Center of the tech-toy universe? Maybe it’s St. Louis
When I attend the annual Consumer Electronics Show in Las Vegas, I bring a lot of gadgets with me: a tiny laptop, a smartphone, a digital camera. But my most useful accessory always ends up being my Cardinals cap.
As I troll the booths showcasing the latest tech toys, I wear a name tag that says I am from the Post-Dispatch. But from across a convention-hall floor, people with St. Louis connections can spot that red cap, and they often end up collaring me.

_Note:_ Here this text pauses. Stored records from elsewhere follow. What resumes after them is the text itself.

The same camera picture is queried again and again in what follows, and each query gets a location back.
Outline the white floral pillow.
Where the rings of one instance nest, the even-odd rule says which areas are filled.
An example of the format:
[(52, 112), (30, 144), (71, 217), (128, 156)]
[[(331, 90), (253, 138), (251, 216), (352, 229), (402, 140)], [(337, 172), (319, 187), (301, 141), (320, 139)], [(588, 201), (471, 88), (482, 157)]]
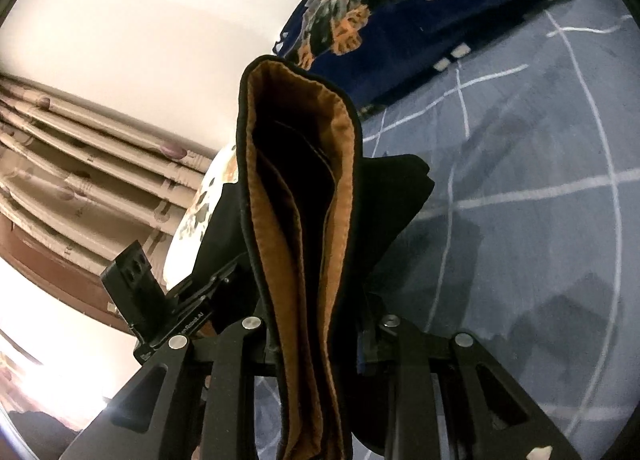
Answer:
[(167, 290), (193, 271), (198, 250), (214, 210), (227, 183), (238, 181), (235, 143), (230, 142), (215, 155), (207, 169), (192, 204), (186, 209), (177, 232), (171, 240), (163, 269)]

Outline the blue grid bed sheet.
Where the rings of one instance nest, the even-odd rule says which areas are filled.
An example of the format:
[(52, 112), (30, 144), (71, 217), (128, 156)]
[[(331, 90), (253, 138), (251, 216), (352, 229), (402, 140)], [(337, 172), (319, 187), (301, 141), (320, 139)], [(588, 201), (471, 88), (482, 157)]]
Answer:
[(582, 458), (639, 401), (639, 29), (552, 4), (364, 121), (435, 189), (369, 276), (418, 327), (473, 332)]

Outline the black pants orange lining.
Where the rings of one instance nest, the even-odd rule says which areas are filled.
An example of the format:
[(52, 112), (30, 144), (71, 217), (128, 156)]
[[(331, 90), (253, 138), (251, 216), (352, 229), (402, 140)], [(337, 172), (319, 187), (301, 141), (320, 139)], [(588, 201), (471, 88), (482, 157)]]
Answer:
[(244, 71), (239, 177), (210, 219), (195, 271), (246, 252), (276, 345), (283, 459), (352, 456), (357, 307), (367, 274), (431, 195), (413, 154), (365, 157), (343, 90), (276, 56)]

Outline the beige curtain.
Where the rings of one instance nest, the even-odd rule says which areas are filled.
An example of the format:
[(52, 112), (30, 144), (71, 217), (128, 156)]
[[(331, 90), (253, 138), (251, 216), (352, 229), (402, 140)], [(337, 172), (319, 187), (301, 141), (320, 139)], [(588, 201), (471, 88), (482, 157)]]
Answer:
[(98, 276), (139, 242), (162, 287), (209, 157), (93, 108), (1, 79), (1, 212), (64, 261)]

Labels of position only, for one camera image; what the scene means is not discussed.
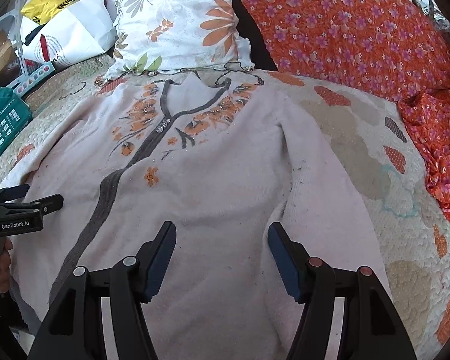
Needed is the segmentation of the person's left hand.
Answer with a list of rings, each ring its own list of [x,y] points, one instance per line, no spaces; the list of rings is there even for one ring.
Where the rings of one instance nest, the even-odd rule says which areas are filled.
[[[11,283],[10,266],[11,257],[9,251],[13,249],[13,243],[9,238],[4,240],[3,250],[0,254],[0,293],[9,291]]]

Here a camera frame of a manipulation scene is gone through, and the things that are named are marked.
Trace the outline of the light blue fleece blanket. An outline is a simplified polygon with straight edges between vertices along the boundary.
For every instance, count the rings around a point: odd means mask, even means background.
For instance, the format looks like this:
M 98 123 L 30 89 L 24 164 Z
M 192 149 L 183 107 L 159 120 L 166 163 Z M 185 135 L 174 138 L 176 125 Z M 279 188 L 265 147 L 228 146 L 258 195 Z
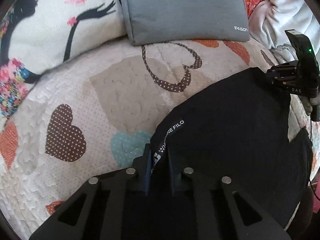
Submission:
M 264 0 L 249 17 L 251 36 L 271 51 L 279 63 L 297 59 L 285 30 L 306 35 L 319 53 L 319 23 L 304 0 Z

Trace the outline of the heart pattern quilt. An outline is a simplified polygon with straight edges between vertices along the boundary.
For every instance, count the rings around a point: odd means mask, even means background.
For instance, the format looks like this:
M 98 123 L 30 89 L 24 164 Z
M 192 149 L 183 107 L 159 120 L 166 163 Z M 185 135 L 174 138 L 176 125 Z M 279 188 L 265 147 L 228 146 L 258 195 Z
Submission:
M 176 106 L 243 70 L 257 67 L 266 76 L 277 65 L 256 40 L 135 47 L 124 39 L 47 72 L 1 133 L 1 229 L 10 239 L 31 239 L 83 183 L 131 167 L 146 144 L 151 150 L 157 126 Z M 288 138 L 304 128 L 312 142 L 309 182 L 318 167 L 319 124 L 287 94 Z M 180 239 L 170 215 L 168 153 L 159 163 L 152 153 L 147 196 L 126 194 L 120 239 Z

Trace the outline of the black pants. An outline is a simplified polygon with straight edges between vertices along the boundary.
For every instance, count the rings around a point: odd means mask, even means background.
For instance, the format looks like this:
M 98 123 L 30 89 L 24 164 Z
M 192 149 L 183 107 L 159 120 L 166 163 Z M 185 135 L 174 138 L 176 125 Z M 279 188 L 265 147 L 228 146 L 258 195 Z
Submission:
M 287 226 L 312 164 L 306 129 L 288 138 L 290 102 L 260 68 L 243 70 L 176 106 L 150 140 L 153 159 L 171 152 L 193 168 L 229 176 Z

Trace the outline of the white printed lady pillow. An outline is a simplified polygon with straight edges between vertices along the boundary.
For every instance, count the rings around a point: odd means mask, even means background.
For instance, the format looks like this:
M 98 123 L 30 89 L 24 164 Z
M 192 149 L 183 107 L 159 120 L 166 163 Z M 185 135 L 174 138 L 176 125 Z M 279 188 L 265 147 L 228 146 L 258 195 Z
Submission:
M 1 21 L 1 117 L 44 72 L 125 33 L 120 0 L 15 0 Z

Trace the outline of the grey laptop bag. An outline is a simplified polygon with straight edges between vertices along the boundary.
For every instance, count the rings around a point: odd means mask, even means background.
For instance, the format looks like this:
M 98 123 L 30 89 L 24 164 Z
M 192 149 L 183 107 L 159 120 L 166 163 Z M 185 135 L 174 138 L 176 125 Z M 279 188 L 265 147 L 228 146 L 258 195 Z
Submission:
M 134 45 L 216 39 L 248 41 L 244 0 L 121 0 Z

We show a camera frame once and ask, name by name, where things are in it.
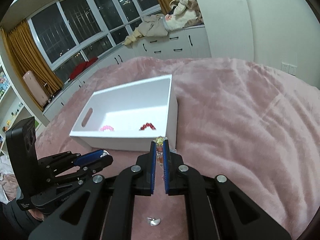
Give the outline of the silver pearl hair clip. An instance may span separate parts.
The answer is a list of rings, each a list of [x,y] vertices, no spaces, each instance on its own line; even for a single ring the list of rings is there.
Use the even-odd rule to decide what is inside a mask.
[[[158,226],[161,223],[161,219],[160,218],[152,218],[152,217],[148,217],[148,224],[150,226]]]

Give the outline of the white storage box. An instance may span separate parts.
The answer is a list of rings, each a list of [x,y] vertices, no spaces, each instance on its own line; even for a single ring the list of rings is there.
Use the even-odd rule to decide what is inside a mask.
[[[176,147],[178,103],[172,75],[94,92],[69,136],[82,146],[148,152],[157,137]]]

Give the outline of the pink upright case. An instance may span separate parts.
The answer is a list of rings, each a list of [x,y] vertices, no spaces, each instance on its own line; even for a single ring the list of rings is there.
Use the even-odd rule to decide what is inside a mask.
[[[44,87],[38,82],[33,72],[31,70],[27,71],[23,76],[23,80],[25,81],[25,84],[29,88],[37,103],[41,107],[44,107],[48,102],[49,97],[44,91]]]

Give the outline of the white bookshelf with toys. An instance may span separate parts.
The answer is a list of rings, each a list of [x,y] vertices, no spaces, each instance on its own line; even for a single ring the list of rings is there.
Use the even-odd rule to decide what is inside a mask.
[[[33,115],[19,98],[14,89],[5,64],[1,59],[1,155],[8,155],[7,142],[5,139],[6,132],[22,119]]]

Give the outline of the red cushion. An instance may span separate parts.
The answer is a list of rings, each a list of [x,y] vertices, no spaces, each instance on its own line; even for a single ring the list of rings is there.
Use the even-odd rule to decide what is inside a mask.
[[[74,80],[78,75],[80,75],[84,70],[89,68],[93,63],[95,63],[98,60],[97,57],[91,58],[89,61],[85,61],[75,67],[75,69],[71,72],[69,79],[72,81]]]

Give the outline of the pink plush blanket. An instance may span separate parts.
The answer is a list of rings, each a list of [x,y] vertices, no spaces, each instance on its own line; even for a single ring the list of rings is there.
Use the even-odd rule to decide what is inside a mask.
[[[69,133],[92,93],[166,74],[177,96],[183,161],[205,176],[227,176],[293,239],[317,229],[319,90],[268,66],[137,57],[99,68],[37,137],[37,155],[87,153]]]

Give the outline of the large window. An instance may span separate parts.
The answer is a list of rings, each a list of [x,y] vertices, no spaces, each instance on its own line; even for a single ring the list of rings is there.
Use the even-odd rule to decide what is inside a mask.
[[[57,0],[28,24],[49,68],[66,83],[77,65],[121,44],[144,16],[160,11],[157,0]]]

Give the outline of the mustard yellow curtain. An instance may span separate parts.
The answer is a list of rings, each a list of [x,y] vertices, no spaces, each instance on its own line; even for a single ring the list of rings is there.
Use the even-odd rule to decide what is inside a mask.
[[[63,82],[54,74],[40,53],[26,20],[22,20],[10,31],[1,27],[1,38],[3,59],[8,61],[7,70],[20,98],[27,103],[29,109],[43,111],[44,105],[37,102],[31,93],[23,80],[24,74],[31,71],[46,95],[58,92],[63,87]]]

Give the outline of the white drawer cabinet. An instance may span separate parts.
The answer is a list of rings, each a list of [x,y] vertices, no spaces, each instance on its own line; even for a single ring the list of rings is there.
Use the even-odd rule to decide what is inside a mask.
[[[72,95],[99,69],[121,64],[134,57],[148,56],[161,60],[211,57],[209,41],[204,25],[170,32],[166,37],[146,37],[128,46],[119,46],[101,55],[89,68],[67,83],[44,110],[44,116],[52,121]]]

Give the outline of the white wardrobe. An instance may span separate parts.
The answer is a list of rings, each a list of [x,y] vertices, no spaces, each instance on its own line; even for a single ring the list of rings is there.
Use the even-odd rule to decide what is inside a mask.
[[[306,0],[197,0],[212,57],[253,61],[319,86],[319,21]]]

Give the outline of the wall power socket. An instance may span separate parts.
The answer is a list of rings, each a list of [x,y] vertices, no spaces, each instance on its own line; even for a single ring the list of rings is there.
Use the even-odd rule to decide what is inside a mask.
[[[282,63],[282,64],[281,64],[281,70],[282,70],[283,72],[286,72],[287,74],[296,76],[297,67],[296,67],[296,66],[293,66],[293,65],[291,65],[291,64],[288,64],[288,63]]]

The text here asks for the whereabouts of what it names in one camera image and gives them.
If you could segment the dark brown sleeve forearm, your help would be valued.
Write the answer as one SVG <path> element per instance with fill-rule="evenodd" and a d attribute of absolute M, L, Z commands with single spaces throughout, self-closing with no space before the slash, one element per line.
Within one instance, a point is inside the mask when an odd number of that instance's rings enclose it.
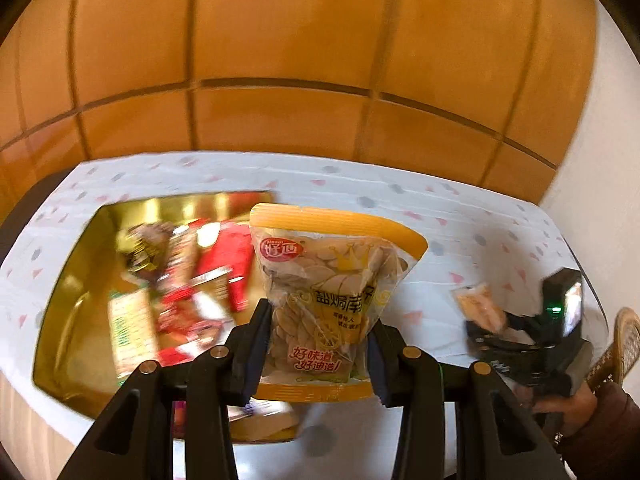
<path fill-rule="evenodd" d="M 596 393 L 596 409 L 585 426 L 562 437 L 559 454 L 577 479 L 639 478 L 639 407 L 615 382 Z"/>

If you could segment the person right hand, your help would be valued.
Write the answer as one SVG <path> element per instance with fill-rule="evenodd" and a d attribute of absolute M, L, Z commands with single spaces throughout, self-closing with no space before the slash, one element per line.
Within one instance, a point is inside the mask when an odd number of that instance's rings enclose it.
<path fill-rule="evenodd" d="M 574 396 L 534 396 L 532 388 L 516 385 L 513 392 L 524 408 L 532 414 L 561 414 L 563 423 L 560 433 L 564 437 L 576 434 L 596 411 L 598 399 L 583 382 Z"/>

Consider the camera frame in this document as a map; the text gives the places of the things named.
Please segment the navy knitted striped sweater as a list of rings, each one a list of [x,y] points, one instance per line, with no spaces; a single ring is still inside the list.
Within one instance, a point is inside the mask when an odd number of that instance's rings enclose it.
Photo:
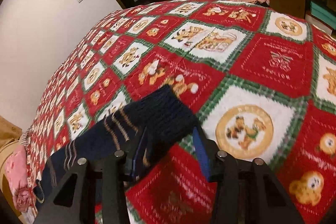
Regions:
[[[138,101],[121,107],[97,122],[82,135],[56,151],[46,162],[42,178],[33,192],[40,209],[53,188],[78,159],[98,161],[141,135],[141,141],[126,174],[132,180],[146,175],[172,145],[190,134],[199,121],[194,113],[165,85]]]

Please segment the pink folded quilt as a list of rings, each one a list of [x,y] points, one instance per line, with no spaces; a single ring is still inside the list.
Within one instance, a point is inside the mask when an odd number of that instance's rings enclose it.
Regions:
[[[19,144],[5,161],[5,176],[13,196],[17,211],[26,213],[33,204],[33,196],[28,183],[27,155],[23,145]]]

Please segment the cream curved headboard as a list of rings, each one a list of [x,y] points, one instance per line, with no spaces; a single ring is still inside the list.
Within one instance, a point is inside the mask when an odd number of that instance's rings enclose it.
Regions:
[[[0,150],[0,167],[1,167],[0,187],[3,195],[5,196],[5,200],[7,201],[9,206],[13,209],[15,215],[18,217],[21,223],[26,223],[22,213],[20,211],[17,211],[17,209],[14,207],[13,196],[9,188],[8,180],[5,176],[5,167],[6,167],[5,163],[8,157],[12,155],[18,144],[19,144],[18,140],[12,141],[11,143],[4,145]]]

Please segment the red Christmas patchwork bedspread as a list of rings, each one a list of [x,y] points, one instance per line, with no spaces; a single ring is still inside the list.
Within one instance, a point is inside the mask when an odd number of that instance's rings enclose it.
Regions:
[[[114,11],[84,36],[27,132],[33,212],[56,151],[165,85],[220,149],[262,158],[305,223],[335,223],[335,40],[302,19],[216,0]]]

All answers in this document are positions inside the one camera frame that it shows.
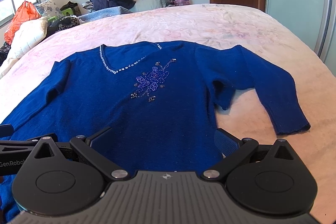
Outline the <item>clear plastic bag of bedding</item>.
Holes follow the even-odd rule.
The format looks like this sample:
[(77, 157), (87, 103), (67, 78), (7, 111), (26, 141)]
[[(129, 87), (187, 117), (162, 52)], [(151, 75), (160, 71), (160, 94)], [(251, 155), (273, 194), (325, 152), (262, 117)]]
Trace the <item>clear plastic bag of bedding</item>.
[(135, 4), (130, 9), (131, 12), (143, 12), (167, 7), (170, 0), (134, 0)]

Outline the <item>pink floral bed sheet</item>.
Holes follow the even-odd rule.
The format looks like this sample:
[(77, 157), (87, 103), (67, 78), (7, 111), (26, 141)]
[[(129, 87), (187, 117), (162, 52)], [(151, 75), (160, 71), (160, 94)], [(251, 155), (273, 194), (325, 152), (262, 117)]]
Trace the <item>pink floral bed sheet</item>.
[(288, 136), (318, 193), (312, 215), (335, 221), (335, 76), (290, 30), (264, 12), (234, 5), (189, 5), (117, 15), (58, 32), (28, 51), (1, 79), (6, 118), (50, 73), (55, 61), (101, 44), (184, 40), (224, 50), (241, 45), (288, 71), (311, 128)]

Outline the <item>green box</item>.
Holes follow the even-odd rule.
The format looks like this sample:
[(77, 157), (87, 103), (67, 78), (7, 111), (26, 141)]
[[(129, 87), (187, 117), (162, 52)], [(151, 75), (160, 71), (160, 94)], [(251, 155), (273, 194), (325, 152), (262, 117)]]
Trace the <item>green box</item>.
[(81, 15), (81, 12), (77, 6), (69, 7), (66, 9), (61, 9), (61, 12), (64, 16), (71, 16), (71, 15), (80, 16)]

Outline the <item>window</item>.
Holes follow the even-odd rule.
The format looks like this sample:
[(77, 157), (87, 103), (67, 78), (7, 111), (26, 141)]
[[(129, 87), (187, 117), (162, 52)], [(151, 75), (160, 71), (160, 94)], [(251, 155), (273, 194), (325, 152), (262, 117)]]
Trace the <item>window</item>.
[(24, 1), (38, 4), (41, 0), (1, 0), (1, 27), (8, 24)]

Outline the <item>orange plastic bag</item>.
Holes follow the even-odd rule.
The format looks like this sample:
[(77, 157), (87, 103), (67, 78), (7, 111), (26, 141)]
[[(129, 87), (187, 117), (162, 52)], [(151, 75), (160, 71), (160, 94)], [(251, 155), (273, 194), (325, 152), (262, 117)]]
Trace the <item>orange plastic bag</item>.
[(39, 19), (41, 14), (37, 11), (36, 7), (29, 1), (24, 1), (17, 9), (12, 21), (10, 22), (7, 30), (4, 33), (4, 41), (8, 45), (13, 42), (15, 33), (19, 30), (20, 26), (29, 20)]

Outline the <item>blue knit sweater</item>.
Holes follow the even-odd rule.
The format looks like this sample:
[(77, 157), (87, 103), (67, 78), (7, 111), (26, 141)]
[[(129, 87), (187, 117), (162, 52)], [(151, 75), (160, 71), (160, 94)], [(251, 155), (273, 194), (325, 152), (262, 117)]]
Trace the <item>blue knit sweater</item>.
[(99, 46), (56, 62), (5, 118), (12, 140), (59, 141), (105, 127), (94, 148), (129, 172), (203, 171), (222, 158), (215, 109), (254, 89), (279, 135), (307, 131), (293, 77), (242, 46), (189, 42)]

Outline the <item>floral pillow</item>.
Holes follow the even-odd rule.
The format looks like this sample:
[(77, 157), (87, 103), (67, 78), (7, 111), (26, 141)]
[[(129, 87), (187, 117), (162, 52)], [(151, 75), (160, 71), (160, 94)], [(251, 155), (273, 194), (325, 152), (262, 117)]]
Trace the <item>floral pillow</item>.
[(52, 18), (54, 16), (61, 18), (64, 16), (54, 0), (45, 0), (42, 3), (36, 4), (35, 8), (41, 16), (46, 16), (48, 18)]

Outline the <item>leopard print garment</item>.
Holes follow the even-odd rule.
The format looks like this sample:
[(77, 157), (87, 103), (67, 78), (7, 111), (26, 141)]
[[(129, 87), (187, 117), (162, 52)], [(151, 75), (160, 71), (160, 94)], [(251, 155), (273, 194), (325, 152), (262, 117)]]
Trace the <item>leopard print garment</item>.
[(54, 20), (53, 22), (48, 23), (47, 27), (47, 36), (53, 35), (56, 32), (67, 30), (76, 26), (79, 26), (80, 24), (83, 24), (84, 22), (79, 19), (77, 16), (64, 16), (60, 19)]

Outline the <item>purple bag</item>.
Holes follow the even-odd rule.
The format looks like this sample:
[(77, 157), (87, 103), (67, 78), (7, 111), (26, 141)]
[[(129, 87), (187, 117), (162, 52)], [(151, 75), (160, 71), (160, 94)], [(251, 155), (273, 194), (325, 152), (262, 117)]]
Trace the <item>purple bag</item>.
[(189, 0), (173, 0), (175, 6), (186, 6), (190, 4)]

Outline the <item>white puffer jacket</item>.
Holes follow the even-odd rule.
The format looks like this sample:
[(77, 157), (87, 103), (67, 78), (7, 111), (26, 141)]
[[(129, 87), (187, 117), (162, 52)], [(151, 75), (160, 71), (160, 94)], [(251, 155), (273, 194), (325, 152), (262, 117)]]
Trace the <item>white puffer jacket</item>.
[(7, 58), (1, 65), (1, 78), (34, 46), (39, 44), (47, 34), (48, 18), (29, 20), (21, 24), (14, 35)]

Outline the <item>light blue folded blanket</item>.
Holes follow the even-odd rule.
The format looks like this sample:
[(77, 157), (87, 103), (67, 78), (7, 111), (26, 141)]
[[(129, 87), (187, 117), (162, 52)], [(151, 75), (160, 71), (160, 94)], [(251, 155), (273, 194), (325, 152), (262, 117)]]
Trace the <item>light blue folded blanket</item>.
[(123, 14), (131, 14), (131, 11), (129, 11), (128, 9), (124, 7), (117, 6), (117, 7), (110, 7), (110, 8), (90, 12), (85, 15), (81, 15), (78, 17), (78, 19), (85, 23), (88, 23), (88, 22), (93, 22), (95, 20), (108, 18), (108, 17), (112, 17), (116, 15), (123, 15)]

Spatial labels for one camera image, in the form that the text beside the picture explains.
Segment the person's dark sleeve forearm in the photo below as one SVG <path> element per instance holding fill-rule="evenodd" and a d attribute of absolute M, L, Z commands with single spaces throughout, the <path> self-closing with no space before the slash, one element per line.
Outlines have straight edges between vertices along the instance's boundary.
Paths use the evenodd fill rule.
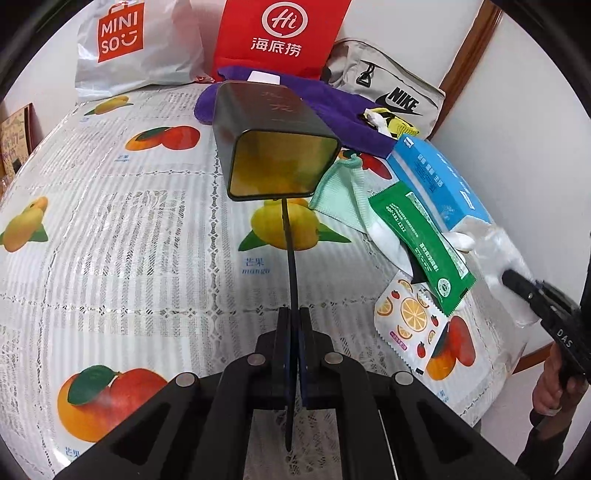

Last night I was chatting with a San Diegan from a software company called Boxee that enables Mac users to aggregate all their music, photos, TV channels and streaming-video sites onto a single screen that can be shared worldwide. (There are lot of all-in-one media solutions being shown here.) At the end of a nice chat, he asked me if the Skyview Drive-in in Belleville was still open. It turns out his wife is from the East Side and attended Wash U.
Then a guy was telling me about the new Sharper Image. He said some investors bought the name of the recently bankrupted tech-store chain and are hoping to restore its luster with value-priced gadgets that will be sold at department and specialty stores. But it turns out the guy was a Cubs fan who was more interested in quizzing me about the Cards’ bullpen.
I always look forward to seeing the Energizer booth, because it’s a St. Louis company whose convention reps spot the red hat and then hand me the top-secret lowdown on the newest battery technologies. Ann Balsamo, who does P.R. for Energizer, said the big news this year will be zinc-air batteries, solar assisted power packs and wireless charging. She said the latter technology involves placing your phones, MP3 players and other devices on an ordinary-looking tabletop with embedded circuitry that charges the device without plugs or wires. Then Ann asked me not to mention that she was wearing bunny ears, because her friends and family read the newspaper and might not realize they were just pink-foam promotional bunny ears with the Energizer logo, and not something, you know, silly. I told her my lips were sealed.
Another booth was promoting Fuji’s Enviromax batteries. They’re free of mercury and packaged with a minimum of plastic. As I was looking at the batteries, a Fuji rep named Jerome Pruett saw my cap, handed me his business card and suggested I should Google him.
Why, I asked.
He said he pitched for the Cardinals in 1967, when he was a 19-year-old phenom with a 100-mph fastball. He roomed with Roger Maris, got pitching tips from Bob Gibson and was looking forward to a long career. But then he blew out his arm, was cut from the team and was drafted into the Army. Now he sells batteries. “But you don’t want to hear my old baseball stories,” he said. “You want to get back to the toys.”
But I did want to hear more. Because long before I ever heard of laptops, smartphones and digital cameras, this boy’s first and favorite toy was a baseball.


Great story. I sport the Birds cap in MN too and it is a great way to chat.
What’s the best tech toy you’ve seen there? How’s the Samsung Phone/Watch/Computer thing?